About this exercise
Write every record out again exactly, and keep images out of it.

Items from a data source

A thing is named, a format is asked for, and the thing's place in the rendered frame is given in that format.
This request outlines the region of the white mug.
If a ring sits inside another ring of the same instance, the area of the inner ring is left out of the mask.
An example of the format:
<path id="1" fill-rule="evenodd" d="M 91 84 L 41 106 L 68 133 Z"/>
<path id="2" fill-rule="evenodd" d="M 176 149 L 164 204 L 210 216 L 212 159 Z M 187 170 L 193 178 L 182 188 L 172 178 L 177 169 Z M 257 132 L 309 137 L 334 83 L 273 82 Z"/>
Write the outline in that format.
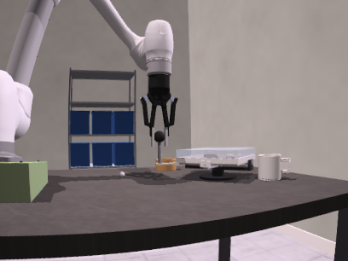
<path id="1" fill-rule="evenodd" d="M 286 170 L 281 170 L 282 161 L 287 162 Z M 290 158 L 282 158 L 280 154 L 260 154 L 258 156 L 259 180 L 278 181 L 281 179 L 281 173 L 290 173 Z"/>

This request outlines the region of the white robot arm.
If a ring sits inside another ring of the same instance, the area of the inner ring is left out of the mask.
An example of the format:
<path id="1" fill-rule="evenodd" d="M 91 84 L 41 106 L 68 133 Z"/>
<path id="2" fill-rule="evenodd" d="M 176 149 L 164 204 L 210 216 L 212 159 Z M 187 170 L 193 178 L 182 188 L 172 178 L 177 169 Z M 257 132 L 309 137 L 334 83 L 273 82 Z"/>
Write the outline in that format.
<path id="1" fill-rule="evenodd" d="M 15 155 L 15 140 L 24 136 L 30 126 L 33 94 L 28 86 L 51 11 L 59 1 L 29 1 L 6 71 L 0 70 L 0 162 L 22 161 L 22 157 Z M 173 34 L 168 22 L 153 20 L 148 23 L 145 37 L 138 37 L 109 0 L 90 1 L 129 48 L 138 67 L 147 71 L 147 76 L 171 76 Z"/>

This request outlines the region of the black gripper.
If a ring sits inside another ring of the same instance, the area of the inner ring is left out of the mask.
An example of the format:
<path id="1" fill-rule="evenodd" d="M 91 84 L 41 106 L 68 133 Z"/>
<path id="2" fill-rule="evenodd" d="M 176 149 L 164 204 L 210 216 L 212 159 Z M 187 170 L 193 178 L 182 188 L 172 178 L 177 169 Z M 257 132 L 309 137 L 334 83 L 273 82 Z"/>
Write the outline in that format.
<path id="1" fill-rule="evenodd" d="M 152 103 L 150 123 L 148 122 L 148 99 Z M 170 123 L 166 103 L 171 99 Z M 170 93 L 170 76 L 166 74 L 152 74 L 148 76 L 148 95 L 140 99 L 143 109 L 144 124 L 150 129 L 151 147 L 154 147 L 154 120 L 156 107 L 161 106 L 164 119 L 165 147 L 168 147 L 169 127 L 174 125 L 177 98 Z"/>

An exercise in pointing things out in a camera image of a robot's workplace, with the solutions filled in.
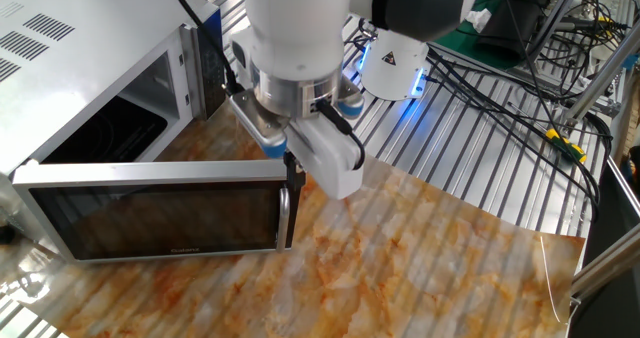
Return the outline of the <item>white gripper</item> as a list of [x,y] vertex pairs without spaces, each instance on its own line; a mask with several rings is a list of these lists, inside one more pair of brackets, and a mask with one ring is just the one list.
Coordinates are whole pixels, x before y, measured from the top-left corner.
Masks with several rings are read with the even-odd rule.
[[327,118],[290,121],[285,133],[289,151],[285,152],[283,161],[287,177],[292,178],[296,198],[306,185],[306,172],[332,199],[346,198],[360,189],[364,168],[355,169],[355,166],[361,151],[352,138],[341,133]]

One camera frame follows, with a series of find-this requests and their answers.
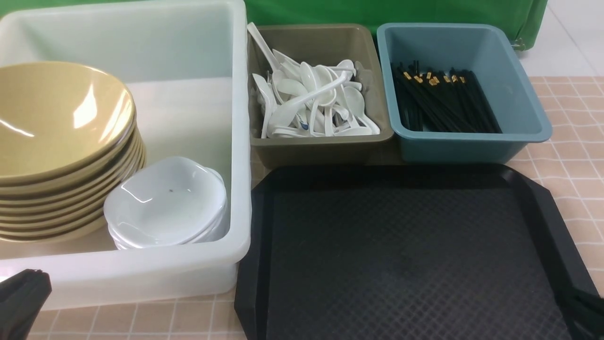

Completed task
A thing is named, a format is asked for, and the thing's place in the rendered frame is given in that format.
This request outlines the region of the white mug.
If a ring sits inside another ring of the same instance, the area of the inner ring is left out of the mask.
An example of the format:
<path id="1" fill-rule="evenodd" d="M 91 84 L 41 106 L 68 133 Z"/>
<path id="2" fill-rule="evenodd" d="M 176 149 L 164 204 L 210 216 L 212 159 Z M 187 170 L 193 178 L 182 188 L 172 178 L 177 169 Z M 257 132 L 309 137 L 334 83 L 273 82 Z"/>
Write the outline in that format.
<path id="1" fill-rule="evenodd" d="M 286 170 L 281 170 L 282 161 L 287 162 Z M 290 158 L 282 158 L 280 154 L 260 154 L 258 156 L 259 180 L 278 181 L 281 179 L 281 173 L 290 173 Z"/>

This request outlines the region of the white robot arm.
If a ring sits inside another ring of the same instance, the area of the inner ring is left out of the mask.
An example of the format:
<path id="1" fill-rule="evenodd" d="M 91 84 L 41 106 L 68 133 Z"/>
<path id="2" fill-rule="evenodd" d="M 176 149 L 164 204 L 210 216 L 212 159 Z M 187 170 L 193 178 L 182 188 L 172 178 L 177 169 Z M 257 132 L 309 137 L 334 83 L 273 82 Z"/>
Write the outline in that format.
<path id="1" fill-rule="evenodd" d="M 15 155 L 15 140 L 24 136 L 30 126 L 33 94 L 28 86 L 51 11 L 59 1 L 29 1 L 6 71 L 0 70 L 0 162 L 22 161 L 22 157 Z M 173 34 L 168 22 L 153 20 L 148 23 L 145 37 L 138 37 L 109 0 L 90 1 L 129 48 L 138 67 L 147 71 L 147 76 L 171 76 Z"/>

This request outlines the region of the black gripper.
If a ring sits inside another ring of the same instance, the area of the inner ring is left out of the mask.
An example of the format:
<path id="1" fill-rule="evenodd" d="M 91 84 L 41 106 L 68 133 Z"/>
<path id="2" fill-rule="evenodd" d="M 176 149 L 164 204 L 210 216 L 212 159 Z M 187 170 L 193 178 L 182 188 L 172 178 L 177 169 Z M 257 132 L 309 137 L 334 83 L 273 82 Z"/>
Write the outline in that format.
<path id="1" fill-rule="evenodd" d="M 152 103 L 150 123 L 148 122 L 148 99 Z M 170 123 L 166 103 L 171 99 Z M 170 93 L 170 76 L 166 74 L 152 74 L 148 76 L 148 95 L 140 99 L 143 109 L 144 124 L 150 129 L 151 147 L 154 147 L 154 120 L 156 107 L 161 106 L 164 119 L 165 147 L 168 147 L 169 127 L 174 125 L 177 98 Z"/>

An exercise in pointing things out in a camera image of a robot's workplace, with the solutions filled in.
Return the outline of the <item>white gripper</item> as a list of [x,y] vertex pairs without spaces, each instance on its own line; a mask with several rings is a list of these lists, inside one more pair of brackets, and a mask with one ring is just the one list.
Coordinates are whole pixels, x before y, measured from the top-left corner.
Masks with several rings are read with the even-odd rule.
[[327,118],[290,121],[285,133],[289,151],[285,152],[283,161],[287,177],[292,178],[296,198],[306,185],[306,172],[332,199],[346,198],[360,189],[364,168],[355,169],[355,166],[361,151],[352,138],[341,133]]

One camera frame follows, with a series of find-this requests and their answers.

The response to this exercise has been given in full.